Hatred-of- Hate needs a new name; it’s tragic but also productive, like a snake eating its own tail.

The hard part is knowing that my hate, however righteous I believe it to be, will not be able to consume the hate that’s out there; it will only add to it.

So here I am, filling up with hate, trying like hell to find a way to love the people who support the haters doing their hateful deeds so I can be whole again.

Every day is a fight to stay on the right side of love.

Because, like Dylan Mulvaney, like the snake, I just want to live.

Send For Love

Love emoji

Sometimes, we think too big when we’re trying to change the world.

Texting is an easy way to deliver some gratitude (and, yes, hope) into the darkness.

Send a loving text or two in the morning — nothing but thanks and admiration. It feels good to thumb-type your appreciation with no agenda.
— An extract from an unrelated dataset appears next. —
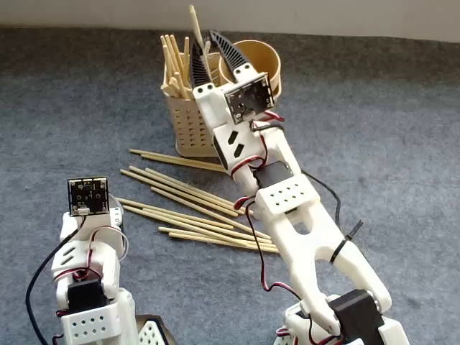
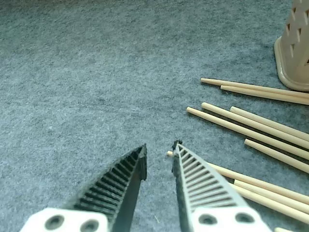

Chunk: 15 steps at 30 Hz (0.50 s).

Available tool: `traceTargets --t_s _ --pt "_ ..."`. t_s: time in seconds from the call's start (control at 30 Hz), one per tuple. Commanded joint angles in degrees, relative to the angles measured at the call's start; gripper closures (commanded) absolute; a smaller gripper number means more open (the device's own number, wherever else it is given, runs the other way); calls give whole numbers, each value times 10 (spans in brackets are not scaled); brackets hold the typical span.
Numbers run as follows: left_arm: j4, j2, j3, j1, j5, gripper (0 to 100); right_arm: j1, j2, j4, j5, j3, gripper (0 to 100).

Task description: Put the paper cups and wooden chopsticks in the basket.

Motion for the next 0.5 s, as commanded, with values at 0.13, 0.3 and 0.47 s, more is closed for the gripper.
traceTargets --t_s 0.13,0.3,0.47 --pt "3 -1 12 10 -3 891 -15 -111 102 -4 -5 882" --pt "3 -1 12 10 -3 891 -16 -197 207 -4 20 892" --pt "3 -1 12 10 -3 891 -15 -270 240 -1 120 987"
We don’t do it enough.

You’re likely to get some loving kindness back, perhaps just when you need it most.

There. That’s two people doing better now.

Send for love. Activate your warriors. Let’s remember to keep holding each other.

Mid-Life Crisis

I really hate this term.

I prefer a different phrase for something so inevitable that happens to all of us at the same point in our timelines.

Doesn’t it make sense that halfway through our lives we’re going to self-evaluate?

Just because we take the time to recognize the things we haven’t accomplished or haven’t become (yet) doesn’t mean we have to be in crisis; it means we’re still interested in growing.

Yay, us!

Like most, my mid-life review has been uncomfortable. It’s caused me to feel alone and a bit lost. But that just means it’s working. There is a moment between our choices where we’re not holding on to anything.

I thought I’d have the urge to buy a sportscar or go visit some faraway place on a mountaintop, but, truth be told, I’ve been to the mountaintop, and being up there just takes me further away from where I need to be.

I don’t need fancy places and things. I don’t need ski trips in country houses. And I certainly don’t need a cherry-red Porsche. Indeed, I think these things, while intoxicating, take me away from what really matters.

What I need, what I shall seek more than ever as I enter my wisest years, is more kindness and connection.

I have reviewed my life and this is what I find: that I’ve done a pretty damn good job, that energy creates time, that being present is easier when you’re proud of who you are, that multi-year text threads and happy hours are much more fulfilling than fame, that the people you love deserve to know how you feel, that joy is ours for the taking, that suffering is forever bound in joy, that change is something to cherish.

Words and eye contact carry more value than a bullet-proof suitcase of hundred-dollar bills.

And I got words, yo.

Thank you for being on the other end of my thoughts, for all the heart-felt emails over the years, for listening, and for sharing.

It’s wonderful to be connected with you.